Namun Gilbert Collard, pengacara yang mewakili warga Australia pada tahun 2002, mengatakan kepada The Associated Press pada hari Rabu bahwa tidak ada seorang pun yang terlibat dalam tuduhan tahun 2001 yang masih hidup pada saat itu menyangkal pernyataan tersebut.

“Tidak ada yang menyangkalnya. Bukan siapa-siapa. Dan tidak ada penyelidikan terhadap penyiksaan di sini, di Prancis, atau di mana pun,” kata Collard.

“Yang dilakukan (Aussaresses) hanyalah melaksanakan perintah yang diberikan oleh para pemimpinnya. Itu adalah perang. Jika ada dua orang dalam satu ruangan yang mengetahui di mana sebuah bom akan meledak dan akan meledak, apa yang akan Anda lakukan untuk mendapatkan informasi tersebut?” Dia bertanya.

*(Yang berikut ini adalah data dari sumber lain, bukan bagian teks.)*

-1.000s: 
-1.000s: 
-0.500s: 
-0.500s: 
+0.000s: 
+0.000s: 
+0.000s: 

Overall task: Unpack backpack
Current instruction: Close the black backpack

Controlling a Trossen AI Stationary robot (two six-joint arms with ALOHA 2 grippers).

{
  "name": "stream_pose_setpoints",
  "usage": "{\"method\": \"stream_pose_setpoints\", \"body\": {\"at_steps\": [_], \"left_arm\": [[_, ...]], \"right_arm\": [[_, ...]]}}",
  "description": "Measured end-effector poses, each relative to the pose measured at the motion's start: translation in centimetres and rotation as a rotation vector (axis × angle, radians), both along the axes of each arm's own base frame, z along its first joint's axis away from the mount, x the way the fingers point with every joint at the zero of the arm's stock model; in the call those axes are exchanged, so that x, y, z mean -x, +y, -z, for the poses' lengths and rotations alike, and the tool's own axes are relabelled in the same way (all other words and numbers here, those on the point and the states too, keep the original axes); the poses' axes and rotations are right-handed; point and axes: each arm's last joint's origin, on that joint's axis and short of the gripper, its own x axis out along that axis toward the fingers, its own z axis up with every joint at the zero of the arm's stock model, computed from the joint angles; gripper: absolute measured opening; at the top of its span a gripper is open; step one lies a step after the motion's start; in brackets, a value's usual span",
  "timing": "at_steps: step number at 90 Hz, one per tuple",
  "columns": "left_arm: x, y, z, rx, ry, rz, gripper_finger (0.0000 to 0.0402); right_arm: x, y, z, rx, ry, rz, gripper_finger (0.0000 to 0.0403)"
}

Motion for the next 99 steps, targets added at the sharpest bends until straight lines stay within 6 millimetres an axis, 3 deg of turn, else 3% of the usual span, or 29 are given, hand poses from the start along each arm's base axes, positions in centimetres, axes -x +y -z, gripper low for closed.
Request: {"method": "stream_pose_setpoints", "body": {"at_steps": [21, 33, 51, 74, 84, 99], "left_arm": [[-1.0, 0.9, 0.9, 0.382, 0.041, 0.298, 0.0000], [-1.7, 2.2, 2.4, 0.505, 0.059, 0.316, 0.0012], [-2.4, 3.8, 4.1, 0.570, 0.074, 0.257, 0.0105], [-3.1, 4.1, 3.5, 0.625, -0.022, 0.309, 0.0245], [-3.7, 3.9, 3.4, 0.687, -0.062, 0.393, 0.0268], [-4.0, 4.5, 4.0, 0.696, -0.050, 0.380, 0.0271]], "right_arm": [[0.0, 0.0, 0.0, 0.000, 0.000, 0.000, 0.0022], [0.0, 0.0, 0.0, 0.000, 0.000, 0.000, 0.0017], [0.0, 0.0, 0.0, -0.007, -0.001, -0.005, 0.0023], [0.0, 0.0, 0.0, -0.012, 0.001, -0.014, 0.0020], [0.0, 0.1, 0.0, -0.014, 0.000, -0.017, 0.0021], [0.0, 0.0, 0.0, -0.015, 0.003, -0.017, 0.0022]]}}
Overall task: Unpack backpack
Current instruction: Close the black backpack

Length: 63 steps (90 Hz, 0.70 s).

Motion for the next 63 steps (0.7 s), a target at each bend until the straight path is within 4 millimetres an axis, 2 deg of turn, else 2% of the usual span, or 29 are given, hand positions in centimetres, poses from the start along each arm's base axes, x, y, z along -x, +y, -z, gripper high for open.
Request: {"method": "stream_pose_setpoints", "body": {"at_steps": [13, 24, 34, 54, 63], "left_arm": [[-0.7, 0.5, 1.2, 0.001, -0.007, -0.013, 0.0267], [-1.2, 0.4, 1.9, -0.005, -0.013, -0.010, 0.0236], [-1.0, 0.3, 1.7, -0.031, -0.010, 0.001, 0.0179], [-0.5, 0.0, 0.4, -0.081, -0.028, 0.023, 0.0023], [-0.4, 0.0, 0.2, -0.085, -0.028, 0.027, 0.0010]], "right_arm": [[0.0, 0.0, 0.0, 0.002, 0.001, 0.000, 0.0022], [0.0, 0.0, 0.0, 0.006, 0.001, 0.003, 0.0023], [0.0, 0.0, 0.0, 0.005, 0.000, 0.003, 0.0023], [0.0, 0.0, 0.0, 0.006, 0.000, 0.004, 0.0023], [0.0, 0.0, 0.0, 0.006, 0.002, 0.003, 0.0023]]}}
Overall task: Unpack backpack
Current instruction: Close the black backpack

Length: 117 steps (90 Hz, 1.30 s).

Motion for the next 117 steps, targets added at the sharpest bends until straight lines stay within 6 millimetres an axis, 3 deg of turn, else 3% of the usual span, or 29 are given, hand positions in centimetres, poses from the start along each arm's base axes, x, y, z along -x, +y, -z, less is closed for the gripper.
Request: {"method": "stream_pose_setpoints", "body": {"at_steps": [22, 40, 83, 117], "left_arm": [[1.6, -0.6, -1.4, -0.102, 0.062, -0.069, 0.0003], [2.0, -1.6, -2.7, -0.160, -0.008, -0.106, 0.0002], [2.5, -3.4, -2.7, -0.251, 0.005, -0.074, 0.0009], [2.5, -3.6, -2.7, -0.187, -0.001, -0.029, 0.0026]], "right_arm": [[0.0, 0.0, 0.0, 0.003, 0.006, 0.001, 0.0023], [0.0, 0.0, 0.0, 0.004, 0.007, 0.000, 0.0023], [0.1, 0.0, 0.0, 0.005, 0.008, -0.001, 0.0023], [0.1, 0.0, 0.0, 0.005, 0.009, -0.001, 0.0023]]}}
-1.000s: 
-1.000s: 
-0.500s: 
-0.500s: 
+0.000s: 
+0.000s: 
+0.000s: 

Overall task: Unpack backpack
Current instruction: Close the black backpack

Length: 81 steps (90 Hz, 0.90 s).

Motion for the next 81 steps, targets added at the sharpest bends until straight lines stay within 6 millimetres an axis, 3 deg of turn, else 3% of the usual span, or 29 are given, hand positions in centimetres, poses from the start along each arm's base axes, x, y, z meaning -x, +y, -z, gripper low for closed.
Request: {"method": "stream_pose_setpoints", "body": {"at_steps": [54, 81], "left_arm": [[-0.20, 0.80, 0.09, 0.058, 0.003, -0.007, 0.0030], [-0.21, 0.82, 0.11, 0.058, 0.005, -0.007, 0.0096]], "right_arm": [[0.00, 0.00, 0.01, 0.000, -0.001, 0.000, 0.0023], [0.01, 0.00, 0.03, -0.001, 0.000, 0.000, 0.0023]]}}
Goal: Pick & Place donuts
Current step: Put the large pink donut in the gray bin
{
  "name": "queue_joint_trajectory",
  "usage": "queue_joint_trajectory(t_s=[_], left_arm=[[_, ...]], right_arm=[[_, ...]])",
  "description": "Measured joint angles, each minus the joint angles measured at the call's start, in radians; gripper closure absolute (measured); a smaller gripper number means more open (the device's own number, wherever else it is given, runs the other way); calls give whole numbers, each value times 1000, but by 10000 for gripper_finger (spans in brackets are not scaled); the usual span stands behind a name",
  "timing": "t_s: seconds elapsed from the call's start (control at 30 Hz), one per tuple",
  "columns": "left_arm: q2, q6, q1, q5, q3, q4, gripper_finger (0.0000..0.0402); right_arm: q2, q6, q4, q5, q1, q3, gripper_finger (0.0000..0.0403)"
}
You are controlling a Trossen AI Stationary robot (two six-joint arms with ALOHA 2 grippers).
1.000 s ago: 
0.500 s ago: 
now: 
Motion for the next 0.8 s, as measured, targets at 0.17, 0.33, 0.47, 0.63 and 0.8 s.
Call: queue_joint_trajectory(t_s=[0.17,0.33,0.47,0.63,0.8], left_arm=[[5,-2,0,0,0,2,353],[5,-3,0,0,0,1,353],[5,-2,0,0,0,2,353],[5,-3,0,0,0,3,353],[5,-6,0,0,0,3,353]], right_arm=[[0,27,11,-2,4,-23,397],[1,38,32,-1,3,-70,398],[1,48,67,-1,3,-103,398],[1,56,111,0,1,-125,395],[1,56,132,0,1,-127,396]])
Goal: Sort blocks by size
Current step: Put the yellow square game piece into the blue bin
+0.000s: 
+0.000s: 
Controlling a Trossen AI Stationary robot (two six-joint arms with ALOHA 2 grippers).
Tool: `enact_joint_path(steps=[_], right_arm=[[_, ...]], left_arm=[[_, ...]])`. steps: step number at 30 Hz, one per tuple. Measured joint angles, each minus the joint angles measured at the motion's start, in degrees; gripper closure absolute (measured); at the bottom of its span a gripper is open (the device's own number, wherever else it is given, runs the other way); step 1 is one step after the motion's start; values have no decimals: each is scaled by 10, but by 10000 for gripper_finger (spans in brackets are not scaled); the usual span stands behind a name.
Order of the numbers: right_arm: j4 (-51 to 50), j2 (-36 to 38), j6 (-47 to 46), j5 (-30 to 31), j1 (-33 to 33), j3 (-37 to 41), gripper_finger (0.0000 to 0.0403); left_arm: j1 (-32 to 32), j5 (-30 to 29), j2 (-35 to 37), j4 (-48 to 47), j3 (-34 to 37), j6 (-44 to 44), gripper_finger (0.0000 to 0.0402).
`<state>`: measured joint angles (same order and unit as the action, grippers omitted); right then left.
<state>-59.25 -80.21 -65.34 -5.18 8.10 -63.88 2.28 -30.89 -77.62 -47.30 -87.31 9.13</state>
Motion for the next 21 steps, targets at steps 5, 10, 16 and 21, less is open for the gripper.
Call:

Dia mengatakan Pengadilan Hak Asasi Manusia Eropa di Perancis mengutuk Perancis pada tahun 2009 atas hukuman yang dijatuhkan pada penerbit memoar Aussaresses, dan mengatakan bahwa hal tersebut melanggar kebebasan berekspresi.

Aussaresses adalah salah satu dari dua jenderal tertinggi yang pertama kali mengakui dalam wawancara pada bulan November 2000 di surat kabar Le Monde bahwa penyiksaan adalah “yang digeneralisasi”. Mendiang generasi. Massu, pahlawan Pertempuran Aljazair pada tahun 1957, juga bersaksi tentang sifat penyiksaan yang “dilembagakan”.

Perang Perancis-Aljazair adalah konflik yang kompleks dan melelahkan yang ditandai dengan perang gerilya perkotaan dan penggunaan penyiksaan oleh kedua belah pihak. Hal ini menimbulkan luka politik, menjatuhkan pemerintah pada tahun 1958 dan mendorong penulisan konstitusi baru.

Presiden baru Charles de Gaulle memperhatikan referendum populer dan memberikan kemerdekaan kepada Aljazair pada tahun 1962.